[WORK TASK] Every line of the data must be copied exactly.

□ □ □

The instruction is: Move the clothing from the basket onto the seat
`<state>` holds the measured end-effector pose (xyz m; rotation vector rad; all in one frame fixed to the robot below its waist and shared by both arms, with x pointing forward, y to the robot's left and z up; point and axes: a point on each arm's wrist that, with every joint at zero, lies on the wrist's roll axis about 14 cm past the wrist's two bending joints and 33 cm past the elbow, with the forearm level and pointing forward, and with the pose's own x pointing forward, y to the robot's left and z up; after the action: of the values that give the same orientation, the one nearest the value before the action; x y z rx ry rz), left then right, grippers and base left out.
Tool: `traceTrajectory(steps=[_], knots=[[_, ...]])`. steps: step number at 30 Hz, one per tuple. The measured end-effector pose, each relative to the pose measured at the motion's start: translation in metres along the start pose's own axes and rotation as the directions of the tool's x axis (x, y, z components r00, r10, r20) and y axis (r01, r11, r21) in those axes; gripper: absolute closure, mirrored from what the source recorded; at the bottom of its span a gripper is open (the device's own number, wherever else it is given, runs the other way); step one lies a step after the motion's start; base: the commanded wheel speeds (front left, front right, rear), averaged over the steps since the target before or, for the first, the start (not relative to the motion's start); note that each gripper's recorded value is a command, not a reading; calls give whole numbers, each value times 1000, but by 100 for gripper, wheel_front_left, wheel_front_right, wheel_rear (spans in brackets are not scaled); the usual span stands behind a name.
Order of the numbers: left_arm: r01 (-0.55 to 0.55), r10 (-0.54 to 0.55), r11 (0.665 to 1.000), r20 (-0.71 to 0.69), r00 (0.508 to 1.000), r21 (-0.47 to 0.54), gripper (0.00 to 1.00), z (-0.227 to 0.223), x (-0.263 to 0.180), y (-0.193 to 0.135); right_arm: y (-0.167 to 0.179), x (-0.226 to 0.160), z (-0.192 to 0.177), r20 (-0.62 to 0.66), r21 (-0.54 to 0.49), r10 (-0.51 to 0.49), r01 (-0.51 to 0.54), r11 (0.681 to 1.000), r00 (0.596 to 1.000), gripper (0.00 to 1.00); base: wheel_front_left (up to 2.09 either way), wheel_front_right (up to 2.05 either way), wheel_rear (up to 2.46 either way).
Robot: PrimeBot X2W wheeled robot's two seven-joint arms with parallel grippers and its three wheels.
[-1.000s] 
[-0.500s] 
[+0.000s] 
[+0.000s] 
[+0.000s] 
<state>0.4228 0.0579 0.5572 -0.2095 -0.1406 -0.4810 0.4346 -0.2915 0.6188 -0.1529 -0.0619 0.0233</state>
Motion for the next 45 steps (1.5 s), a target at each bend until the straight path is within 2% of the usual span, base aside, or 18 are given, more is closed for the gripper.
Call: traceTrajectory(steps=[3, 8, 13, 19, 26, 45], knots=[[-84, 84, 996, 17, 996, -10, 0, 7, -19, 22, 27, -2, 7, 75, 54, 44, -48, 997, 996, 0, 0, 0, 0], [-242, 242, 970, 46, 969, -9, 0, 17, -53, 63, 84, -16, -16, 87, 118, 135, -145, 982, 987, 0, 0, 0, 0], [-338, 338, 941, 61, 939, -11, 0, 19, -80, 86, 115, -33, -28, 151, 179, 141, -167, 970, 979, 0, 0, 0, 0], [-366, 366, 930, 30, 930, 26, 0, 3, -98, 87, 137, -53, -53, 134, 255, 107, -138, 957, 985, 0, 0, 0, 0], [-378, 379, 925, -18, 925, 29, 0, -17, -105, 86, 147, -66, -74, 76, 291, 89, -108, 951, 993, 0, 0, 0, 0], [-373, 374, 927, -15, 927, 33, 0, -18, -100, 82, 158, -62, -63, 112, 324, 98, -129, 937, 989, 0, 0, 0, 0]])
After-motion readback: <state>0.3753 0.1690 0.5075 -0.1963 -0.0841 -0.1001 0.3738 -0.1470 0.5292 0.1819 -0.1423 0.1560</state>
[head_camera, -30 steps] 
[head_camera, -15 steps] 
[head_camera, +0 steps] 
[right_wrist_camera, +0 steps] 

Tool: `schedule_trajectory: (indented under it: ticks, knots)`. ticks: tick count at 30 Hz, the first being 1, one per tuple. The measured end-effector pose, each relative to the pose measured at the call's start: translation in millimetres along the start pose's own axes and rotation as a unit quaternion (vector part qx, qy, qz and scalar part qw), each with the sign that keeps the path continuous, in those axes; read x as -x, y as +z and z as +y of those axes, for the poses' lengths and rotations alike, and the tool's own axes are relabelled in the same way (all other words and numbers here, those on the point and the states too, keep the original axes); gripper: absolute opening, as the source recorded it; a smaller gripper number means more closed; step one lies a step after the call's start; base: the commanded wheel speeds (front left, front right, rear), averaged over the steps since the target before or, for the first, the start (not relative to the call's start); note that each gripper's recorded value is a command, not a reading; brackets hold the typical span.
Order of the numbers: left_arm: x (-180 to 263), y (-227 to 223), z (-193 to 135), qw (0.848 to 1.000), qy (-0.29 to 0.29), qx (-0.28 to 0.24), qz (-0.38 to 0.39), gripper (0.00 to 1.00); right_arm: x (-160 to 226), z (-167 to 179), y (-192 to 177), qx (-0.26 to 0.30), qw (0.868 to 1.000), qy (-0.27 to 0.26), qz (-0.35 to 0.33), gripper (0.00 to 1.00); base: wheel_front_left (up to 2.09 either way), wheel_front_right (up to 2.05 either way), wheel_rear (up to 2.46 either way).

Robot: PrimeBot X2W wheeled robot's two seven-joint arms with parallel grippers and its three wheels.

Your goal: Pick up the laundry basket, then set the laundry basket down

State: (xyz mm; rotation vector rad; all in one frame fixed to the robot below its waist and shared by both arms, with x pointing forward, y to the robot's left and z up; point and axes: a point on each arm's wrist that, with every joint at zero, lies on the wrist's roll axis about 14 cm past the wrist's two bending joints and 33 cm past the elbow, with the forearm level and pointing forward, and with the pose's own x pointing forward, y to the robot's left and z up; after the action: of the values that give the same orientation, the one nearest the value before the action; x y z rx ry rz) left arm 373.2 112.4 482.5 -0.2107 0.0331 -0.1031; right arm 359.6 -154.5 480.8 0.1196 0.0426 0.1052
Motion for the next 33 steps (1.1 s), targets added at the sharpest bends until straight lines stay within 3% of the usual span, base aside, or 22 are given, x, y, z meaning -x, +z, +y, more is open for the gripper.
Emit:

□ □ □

[RESPONSE AREA]
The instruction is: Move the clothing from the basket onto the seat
`<state>` holds the measured end-effector pose (xyz m; rotation vector rad; all in one frame fixed to the robot below its waist and shared by both arms, with x pointing forward, y to the robot's left and z up; point and axes: a point on each arm's wrist that, with every joint at zero, lies on the wrist's roll axis about 14 cm past the wrist's two bending joints and 33 cm past the elbow, with the forearm level and pointing forward, and with the pose's own x pointing forward, y to the robot's left and z up; after the action: of the values that give the same orientation, the one nearest the value before the action; x y z rx ry rz), left then right, grippers and base left out.
Tool: `traceTrajectory(steps=[_], knots=[[_, ...]])`. steps: step number at 30 Hz, one per tuple. The measured end-effector pose, each relative to the pose measured at the motion's start: translation in metres along the start pose's own axes and rotation as the directions of the tool's x axis (x, y, z components r00, r10, r20) and y axis (r01, r11, r21) in those axes; gripper: absolute closure, mirrored from what the source recorded; at the bottom of its span a gripper is open (the device's own number, wherever else it is given, runs the other way); step one lies a step after the motion's start; base: the commanded wheel speeds (front left, front right, rear), averaged over the steps since the target before or, for the first, the start (not relative to the motion's start); note that each gripper's recorded value is a command, not a reading; calls give whole numbers, each value times 1000, but by 100 for gripper, wheel_front_left, wheel_front_right, wheel_rear (spans in brackets are not scaled); the usual span stands behind a name.
Order of the numbers: left_arm: r01 (-0.55 to 0.55), r10 (-0.54 to 0.55), r11 (0.665 to 1.000), r20 (-0.71 to 0.69), r00 (0.508 to 1.000), r21 (-0.47 to 0.54), gripper (0.00 to 1.00), z (-0.227 to 0.223), x (-0.263 to 0.180), y (-0.193 to 0.135); right_arm: y (-0.167 to 0.179), x (-0.226 to 0.160), z (-0.192 to 0.177), r20 (-0.62 to 0.66), r21 (-0.54 to 0.49), r10 (-0.51 to 0.49), r01 (-0.51 to 0.54), r11 (0.681 to 1.000), r00 (0.596 to 1.000), gripper (0.00 to 1.00); base: wheel_front_left (up to 2.09 either way), wheel_front_right (up to 2.05 either way), wheel_rear (up to 2.46 either way).
Robot: PrimeBot X2W wheeled robot's two seven-joint arms with parallel grippers and its three wheels.
[-1.000s] 
[-0.500s] 
[+0.000s] 
[+0.000s] 
[+0.000s] 
<state>0.4228 0.0579 0.5572 -0.2095 -0.1406 -0.4810 0.4346 -0.2915 0.6188 -0.1529 -0.0619 0.0233</state>
Motion for the next 45 steps (1.5 s), a target at each bend until the straight path is within 2% of the usual span, base aside, or 18 are given, more is closed for the gripper.
Call: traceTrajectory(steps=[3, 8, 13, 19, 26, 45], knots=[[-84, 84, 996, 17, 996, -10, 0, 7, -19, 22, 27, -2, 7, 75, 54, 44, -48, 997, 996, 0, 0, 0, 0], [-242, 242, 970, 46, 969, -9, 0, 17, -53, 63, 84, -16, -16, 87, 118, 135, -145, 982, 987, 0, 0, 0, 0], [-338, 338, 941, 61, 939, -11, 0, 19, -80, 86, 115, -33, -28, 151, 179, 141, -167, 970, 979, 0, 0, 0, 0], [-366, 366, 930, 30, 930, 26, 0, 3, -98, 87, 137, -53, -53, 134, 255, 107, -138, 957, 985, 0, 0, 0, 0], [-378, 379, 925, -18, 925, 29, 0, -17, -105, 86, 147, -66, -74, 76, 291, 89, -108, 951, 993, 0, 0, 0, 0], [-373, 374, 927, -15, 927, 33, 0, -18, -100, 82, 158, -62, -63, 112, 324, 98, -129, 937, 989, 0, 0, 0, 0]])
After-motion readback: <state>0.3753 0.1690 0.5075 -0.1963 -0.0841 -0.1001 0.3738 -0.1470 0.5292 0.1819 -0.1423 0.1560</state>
[head_camera, -30 steps] 
[head_camera, -15 steps] 
[head_camera, +0 steps] 
[right_wrist_camera, +0 steps] 

Tool: `schedule_trajectory: (indented under it: ticks, knots)`. ticks: tick count at 30 Hz, the first being 1, one per tuple. The measured end-effector pose, each relative to the pose measured at the call's start: translation in millimetres along the start pose's own axes and rotation as a unit quaternion (vector part qx, qy, qz and scalar part qw), each with the sign that keeps the path continuous, in those axes; read x as -x, y as +z and z as +y of those axes, for the poses' lengths and rotations alike, and the tool's own axes are relabelled in the same way (all other words and numbers here, those on the point and the states too, keep the original axes); gripper: absolute opening, as the source recorded it; a smaller gripper number means more closed; step one lies a step after the call's start; base: the commanded wheel speeds (front left, front right, rear), averaged over the steps since the target before or, for the first, the start (not relative to the call's start); note that each gripper's recorded value is a command, not a reading; brackets hold the typical span.
Order of the numbers: left_arm: x (-180 to 263), y (-227 to 223), z (-193 to 135), qw (0.848 to 1.000), qy (-0.29 to 0.29), qx (-0.28 to 0.24), qz (-0.38 to 0.39), gripper (0.00 to 1.00); right_arm: x (-160 to 226), z (-167 to 179), y (-192 to 177), qx (-0.26 to 0.30), qw (0.868 to 1.000), qy (-0.27 to 0.26), qz (-0.35 to 0.33), gripper (0.00 to 1.00); base: wheel_front_left (up to 2.09 either way), wheel_front_right (up to 2.05 either way), wheel_rear (up to 2.46 either way).

Robot: PrimeBot X2W wheeled robot's two seven-joint arms with parallel grippers and its three wheels.

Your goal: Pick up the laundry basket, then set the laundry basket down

State: (xyz mm; rotation vector rad; all in one frame fixed to the robot below its waist and shared by both arms, with x pointing forward, y to the robot's left and z up; point and axes: a point on each arm's wrist that, with every joint at zero, lies on the wrist's roll axis about 14 cm past the wrist's two bending joints and 33 cm past the elbow, with the forearm level and pointing forward, and with the pose's own x pointing forward, y to the robot's left and z up; after the action: of the values that give the same orientation, the one nearest the value before the action; x y z rx ry rz) left arm 373.2 112.4 482.5 -0.2107 0.0331 -0.1031; right arm 359.6 -154.5 480.8 0.1196 0.0426 0.1052
Motion for the next 33 steps (1.1 s), targets added at the sharpest bends until straight lines stay within 3% of the usual span, base aside, or 22 are given, x, y, z meaning -x, +z, +y, more is open for the gripper.
Emit:

There's nothing left to add to the output.